| Exercise objective |
All lines from the one containing "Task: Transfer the" down to the one containing "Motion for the", both ends included, are to be given again exactly; omit the rest of the listing below.

| Material supplied |
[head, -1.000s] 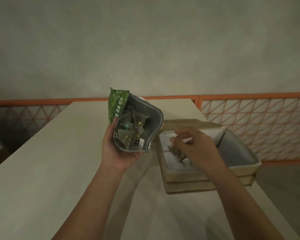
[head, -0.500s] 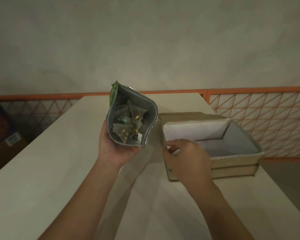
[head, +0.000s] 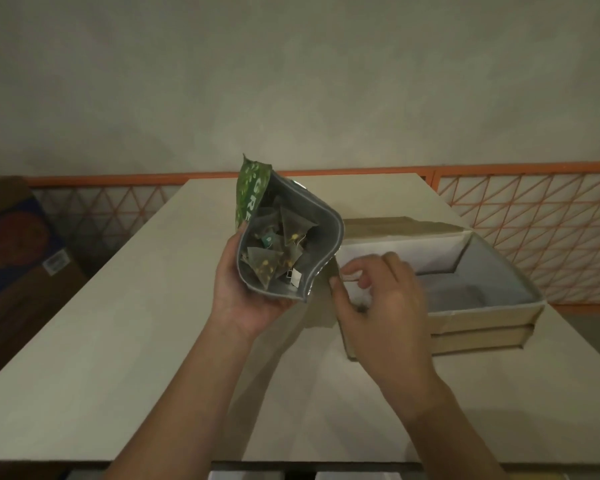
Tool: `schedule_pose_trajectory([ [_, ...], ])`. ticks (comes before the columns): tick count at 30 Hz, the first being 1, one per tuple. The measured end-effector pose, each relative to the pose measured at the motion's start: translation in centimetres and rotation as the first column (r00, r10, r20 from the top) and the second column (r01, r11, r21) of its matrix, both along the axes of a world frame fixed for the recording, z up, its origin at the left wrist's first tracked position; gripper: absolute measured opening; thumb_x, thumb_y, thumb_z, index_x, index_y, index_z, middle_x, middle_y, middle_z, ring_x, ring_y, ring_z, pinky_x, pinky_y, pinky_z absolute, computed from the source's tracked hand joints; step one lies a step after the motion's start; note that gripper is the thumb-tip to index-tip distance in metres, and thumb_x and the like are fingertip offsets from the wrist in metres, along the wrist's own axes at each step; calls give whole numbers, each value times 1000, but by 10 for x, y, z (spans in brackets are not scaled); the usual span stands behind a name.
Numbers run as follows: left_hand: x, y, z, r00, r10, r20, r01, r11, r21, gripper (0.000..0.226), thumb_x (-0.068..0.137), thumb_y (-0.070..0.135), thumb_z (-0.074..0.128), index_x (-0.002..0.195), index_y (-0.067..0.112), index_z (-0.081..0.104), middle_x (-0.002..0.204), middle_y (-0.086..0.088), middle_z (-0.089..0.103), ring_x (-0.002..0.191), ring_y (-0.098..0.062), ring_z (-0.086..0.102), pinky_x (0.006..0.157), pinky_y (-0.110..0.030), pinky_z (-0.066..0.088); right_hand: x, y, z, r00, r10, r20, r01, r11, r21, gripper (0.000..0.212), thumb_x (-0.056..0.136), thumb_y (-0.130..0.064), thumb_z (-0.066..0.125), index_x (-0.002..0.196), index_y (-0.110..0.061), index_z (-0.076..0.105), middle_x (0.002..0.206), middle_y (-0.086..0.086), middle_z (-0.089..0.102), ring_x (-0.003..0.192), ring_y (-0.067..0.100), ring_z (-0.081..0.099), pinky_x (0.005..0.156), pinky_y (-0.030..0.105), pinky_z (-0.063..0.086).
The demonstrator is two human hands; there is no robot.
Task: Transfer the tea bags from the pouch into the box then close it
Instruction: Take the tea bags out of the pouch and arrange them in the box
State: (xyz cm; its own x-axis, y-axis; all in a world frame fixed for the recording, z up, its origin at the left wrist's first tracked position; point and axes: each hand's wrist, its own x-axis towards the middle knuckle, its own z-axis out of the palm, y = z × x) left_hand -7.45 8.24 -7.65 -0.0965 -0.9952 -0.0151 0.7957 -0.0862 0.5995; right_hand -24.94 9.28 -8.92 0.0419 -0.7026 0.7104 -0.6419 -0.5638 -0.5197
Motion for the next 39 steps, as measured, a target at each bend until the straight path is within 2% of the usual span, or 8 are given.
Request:
schedule_pose_trajectory([
  [4,-5,5,-3,999,33,-1,-33,998,59,55,94,55,49,113,11,74,117,-12,69,99,-28,69,79,-34,59,26,12,19,993,51,-104,-60,995,-83,20,85,-35,65,99,-23,72,92,-4,57,89,18,51,75,29,34],
  [11,-9,10,-6,998,67,-1,-67,996,56,55,96,50,50,126,9,69,131,-12,64,118,-26,62,102,-34,50,59,4,18,885,-108,-453,94,994,-53,25,83,-45,63,94,-26,74,99,4,55,95,26,42,74,37,22],
  [15,-10,7,-4,996,84,-17,-83,996,23,56,98,51,44,106,7,78,111,-13,73,95,-25,72,80,-32,61,48,2,15,945,3,-328,-27,997,-66,6,84,-31,66,86,-27,70,99,-3,58,95,21,46,75,32,22],
  [18,-9,1,0,995,98,-16,-97,995,29,55,95,54,47,120,12,71,121,-11,67,102,-27,67,82,-35,57,31,-5,23,974,225,-31,-225,974,-29,2,89,-24,63,89,-26,63,100,-10,62,97,13,51,79,25,32],
  [26,-14,-6,-2,996,32,-84,-36,998,-46,67,72,50,72,131,20,65,137,-8,59,107,-29,64,74,-39,60,-24,-20,49,797,276,538,-331,943,7,14,91,-22,67,89,-29,56,86,-8,66,80,12,65,67,20,50],
  [30,-24,-4,-2,993,46,-108,-48,999,-19,50,82,51,60,116,17,72,122,-8,67,95,-27,69,64,-36,60,-41,-35,37,854,207,477,-309,940,145,20,92,-12,65,98,-30,59,85,-7,63,69,11,62,57,15,46],
  [34,-25,-7,-7,996,31,-85,-31,1000,-2,59,97,54,46,144,19,53,137,-8,57,105,-28,64,68,-37,60,-46,-45,19,958,179,225,-248,910,334,15,93,-17,63,103,-26,69,102,-7,65,78,-2,60,62,8,47],
  [39,-22,-9,-10,995,17,-93,-18,1000,-2,57,98,54,44,143,20,53,134,-8,58,105,-28,64,68,-36,60,-38,-31,20,965,137,223,-191,952,239,11,90,-27,67,100,-31,69,98,-20,59,90,4,58,72,15,46],
])
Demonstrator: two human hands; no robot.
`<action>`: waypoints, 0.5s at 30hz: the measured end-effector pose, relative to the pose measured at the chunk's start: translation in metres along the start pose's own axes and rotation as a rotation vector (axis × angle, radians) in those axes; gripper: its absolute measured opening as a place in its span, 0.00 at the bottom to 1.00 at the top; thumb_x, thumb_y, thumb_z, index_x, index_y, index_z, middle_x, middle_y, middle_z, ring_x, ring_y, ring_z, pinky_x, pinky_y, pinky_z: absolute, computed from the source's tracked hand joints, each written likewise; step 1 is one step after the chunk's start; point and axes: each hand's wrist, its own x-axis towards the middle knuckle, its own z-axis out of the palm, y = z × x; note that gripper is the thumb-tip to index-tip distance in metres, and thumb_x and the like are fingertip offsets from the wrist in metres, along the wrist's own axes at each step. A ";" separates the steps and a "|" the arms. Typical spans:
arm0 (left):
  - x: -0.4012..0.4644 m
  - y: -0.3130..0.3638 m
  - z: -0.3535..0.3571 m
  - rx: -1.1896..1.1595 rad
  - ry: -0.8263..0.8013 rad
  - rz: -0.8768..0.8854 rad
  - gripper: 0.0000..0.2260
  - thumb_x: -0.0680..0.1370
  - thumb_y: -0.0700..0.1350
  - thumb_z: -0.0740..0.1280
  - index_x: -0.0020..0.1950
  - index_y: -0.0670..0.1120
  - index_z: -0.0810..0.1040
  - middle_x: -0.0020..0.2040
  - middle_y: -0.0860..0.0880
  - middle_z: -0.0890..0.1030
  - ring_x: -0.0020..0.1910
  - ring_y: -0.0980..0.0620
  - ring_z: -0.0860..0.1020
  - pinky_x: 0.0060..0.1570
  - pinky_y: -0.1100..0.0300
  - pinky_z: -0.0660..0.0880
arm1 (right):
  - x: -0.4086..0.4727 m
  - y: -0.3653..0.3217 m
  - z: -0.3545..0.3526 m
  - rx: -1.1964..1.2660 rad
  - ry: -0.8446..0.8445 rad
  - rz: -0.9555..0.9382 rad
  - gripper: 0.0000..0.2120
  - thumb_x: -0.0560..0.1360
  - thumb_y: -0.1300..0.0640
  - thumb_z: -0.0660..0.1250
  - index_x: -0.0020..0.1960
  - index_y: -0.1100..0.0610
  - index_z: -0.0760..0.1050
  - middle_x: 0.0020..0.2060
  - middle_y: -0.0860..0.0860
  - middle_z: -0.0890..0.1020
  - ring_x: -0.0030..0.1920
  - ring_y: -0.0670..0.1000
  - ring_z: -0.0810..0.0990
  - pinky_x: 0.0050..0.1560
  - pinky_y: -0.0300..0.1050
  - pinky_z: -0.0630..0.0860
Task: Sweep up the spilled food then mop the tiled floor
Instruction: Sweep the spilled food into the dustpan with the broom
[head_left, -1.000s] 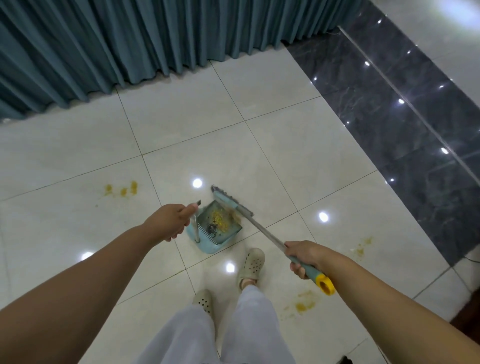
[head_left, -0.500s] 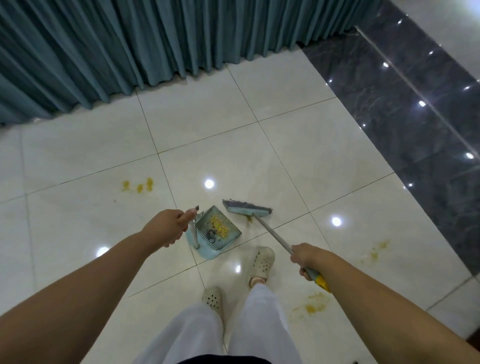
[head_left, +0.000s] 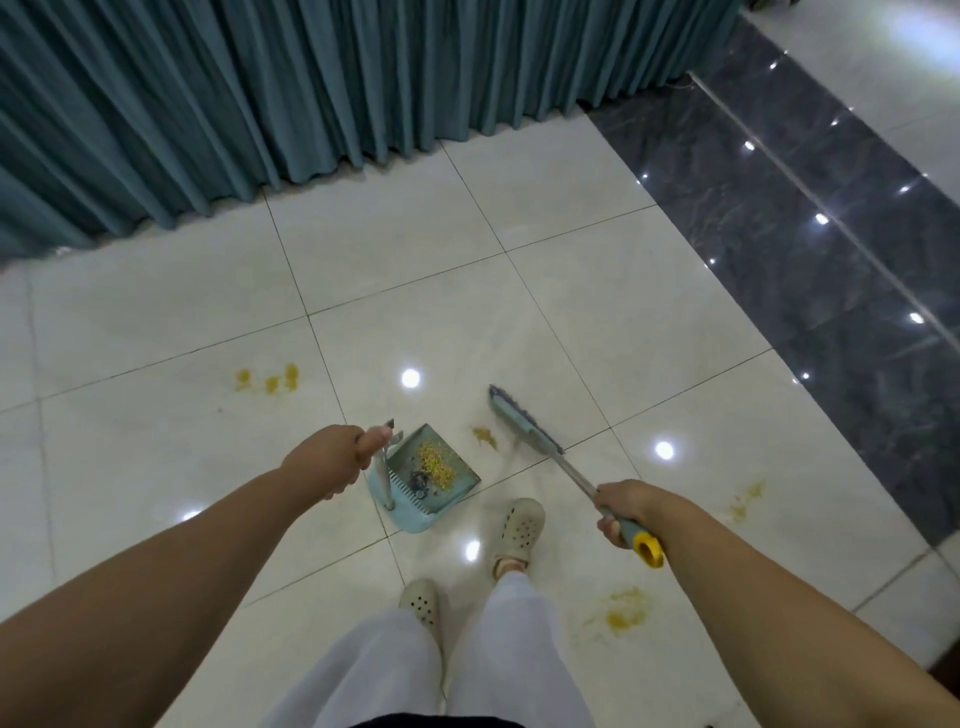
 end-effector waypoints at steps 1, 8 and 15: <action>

| Output of the exercise |
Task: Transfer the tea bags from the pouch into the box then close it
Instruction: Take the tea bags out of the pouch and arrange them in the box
State: (xyz cm; its own x-axis, y-axis; all in a world frame fixed for the recording, z up, its origin at the left wrist's first tracked position; point and axes: each hand's wrist, its own x-axis towards the middle knuckle, its own z-axis out of the palm, y = z × x) left_hand -7.45 8.24 -7.65 -0.0965 -0.9952 -0.0151 0.7957 -0.0862 0.5995; right_hand -24.94 9.28 -8.92 0.0419 -0.7026 0.7104 -0.6419 -0.5638 -0.5197
Motion for the next 39 steps, as measured, a target at each bend until the straight path is within 2% of the usual span, or 8 are given.

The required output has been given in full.